■ **TASK TO COMPLETE**:
Your answer should show every line of the material below that includes "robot".
[[ EXERCISE MATERIALS, beginning ]]
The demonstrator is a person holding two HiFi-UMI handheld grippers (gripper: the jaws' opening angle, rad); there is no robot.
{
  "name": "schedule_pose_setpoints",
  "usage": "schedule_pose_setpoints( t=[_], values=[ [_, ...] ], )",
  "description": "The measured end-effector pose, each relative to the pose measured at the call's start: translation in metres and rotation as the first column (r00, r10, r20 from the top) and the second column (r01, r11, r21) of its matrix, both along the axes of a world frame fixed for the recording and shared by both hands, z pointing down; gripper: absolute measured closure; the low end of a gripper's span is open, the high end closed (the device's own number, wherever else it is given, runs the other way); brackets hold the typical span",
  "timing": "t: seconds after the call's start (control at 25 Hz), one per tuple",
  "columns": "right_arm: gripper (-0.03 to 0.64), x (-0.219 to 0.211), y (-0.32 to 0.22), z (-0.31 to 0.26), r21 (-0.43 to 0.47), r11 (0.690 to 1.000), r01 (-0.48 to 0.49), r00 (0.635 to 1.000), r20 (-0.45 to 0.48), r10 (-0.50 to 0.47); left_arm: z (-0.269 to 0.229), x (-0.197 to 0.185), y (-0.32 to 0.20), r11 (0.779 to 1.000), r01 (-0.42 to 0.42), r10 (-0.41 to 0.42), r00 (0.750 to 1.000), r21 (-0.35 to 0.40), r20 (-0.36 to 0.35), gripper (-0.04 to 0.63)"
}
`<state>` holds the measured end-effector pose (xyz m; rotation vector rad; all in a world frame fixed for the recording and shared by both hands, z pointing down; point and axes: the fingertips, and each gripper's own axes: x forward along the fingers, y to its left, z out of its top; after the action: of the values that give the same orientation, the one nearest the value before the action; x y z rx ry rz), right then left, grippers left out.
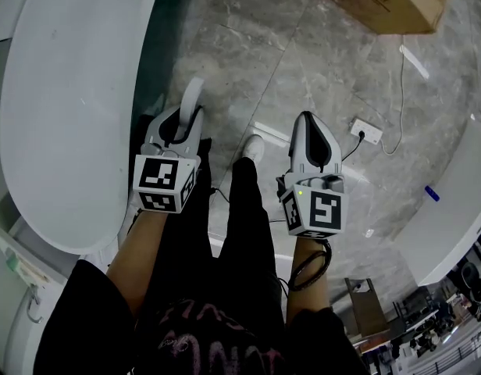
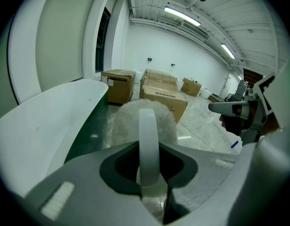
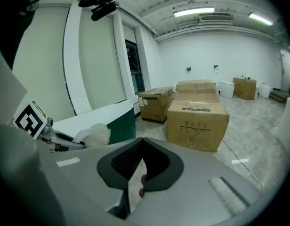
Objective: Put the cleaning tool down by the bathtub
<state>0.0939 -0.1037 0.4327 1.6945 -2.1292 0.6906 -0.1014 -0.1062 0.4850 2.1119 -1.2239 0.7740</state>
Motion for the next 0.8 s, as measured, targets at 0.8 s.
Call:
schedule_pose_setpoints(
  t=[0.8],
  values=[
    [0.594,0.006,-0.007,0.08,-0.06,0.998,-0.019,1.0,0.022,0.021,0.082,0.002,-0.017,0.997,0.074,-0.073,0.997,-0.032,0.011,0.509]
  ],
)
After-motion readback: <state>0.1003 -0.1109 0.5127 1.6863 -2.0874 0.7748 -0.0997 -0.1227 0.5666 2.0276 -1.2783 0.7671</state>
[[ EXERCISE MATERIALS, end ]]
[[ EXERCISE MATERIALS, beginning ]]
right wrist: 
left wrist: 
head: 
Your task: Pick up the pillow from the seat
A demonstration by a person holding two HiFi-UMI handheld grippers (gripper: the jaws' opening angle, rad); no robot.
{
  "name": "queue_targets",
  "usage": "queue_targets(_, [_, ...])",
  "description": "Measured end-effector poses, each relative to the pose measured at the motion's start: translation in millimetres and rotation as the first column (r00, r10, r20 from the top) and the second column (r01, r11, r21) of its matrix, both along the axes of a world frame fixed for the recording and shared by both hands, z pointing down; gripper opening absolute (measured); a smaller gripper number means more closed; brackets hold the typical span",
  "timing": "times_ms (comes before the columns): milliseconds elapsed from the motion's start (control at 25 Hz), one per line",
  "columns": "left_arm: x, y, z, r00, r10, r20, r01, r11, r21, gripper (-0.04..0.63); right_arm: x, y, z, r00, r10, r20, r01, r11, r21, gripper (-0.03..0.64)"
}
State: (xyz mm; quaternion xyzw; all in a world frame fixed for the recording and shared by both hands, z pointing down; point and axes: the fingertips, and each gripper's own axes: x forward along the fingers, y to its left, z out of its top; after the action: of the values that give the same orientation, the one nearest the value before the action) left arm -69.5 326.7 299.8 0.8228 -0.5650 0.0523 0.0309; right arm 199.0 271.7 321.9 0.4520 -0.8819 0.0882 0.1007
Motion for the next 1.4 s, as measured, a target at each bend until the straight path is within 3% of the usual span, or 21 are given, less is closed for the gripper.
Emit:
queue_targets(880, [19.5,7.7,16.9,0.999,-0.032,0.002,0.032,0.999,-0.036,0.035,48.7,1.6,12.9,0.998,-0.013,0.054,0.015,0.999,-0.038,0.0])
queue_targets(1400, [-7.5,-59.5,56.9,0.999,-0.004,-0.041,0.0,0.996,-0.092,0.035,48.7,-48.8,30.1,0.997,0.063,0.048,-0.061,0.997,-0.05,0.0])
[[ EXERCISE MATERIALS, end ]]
■ **RESPONSE TO THIS EXERCISE**:
The demonstrator is a person holding two HiFi-UMI handheld grippers (gripper: the jaws' opening angle, rad); there is no robot.
A demonstration by a person holding two HiFi-UMI handheld grippers (gripper: the jaws' opening angle, rad); no robot.

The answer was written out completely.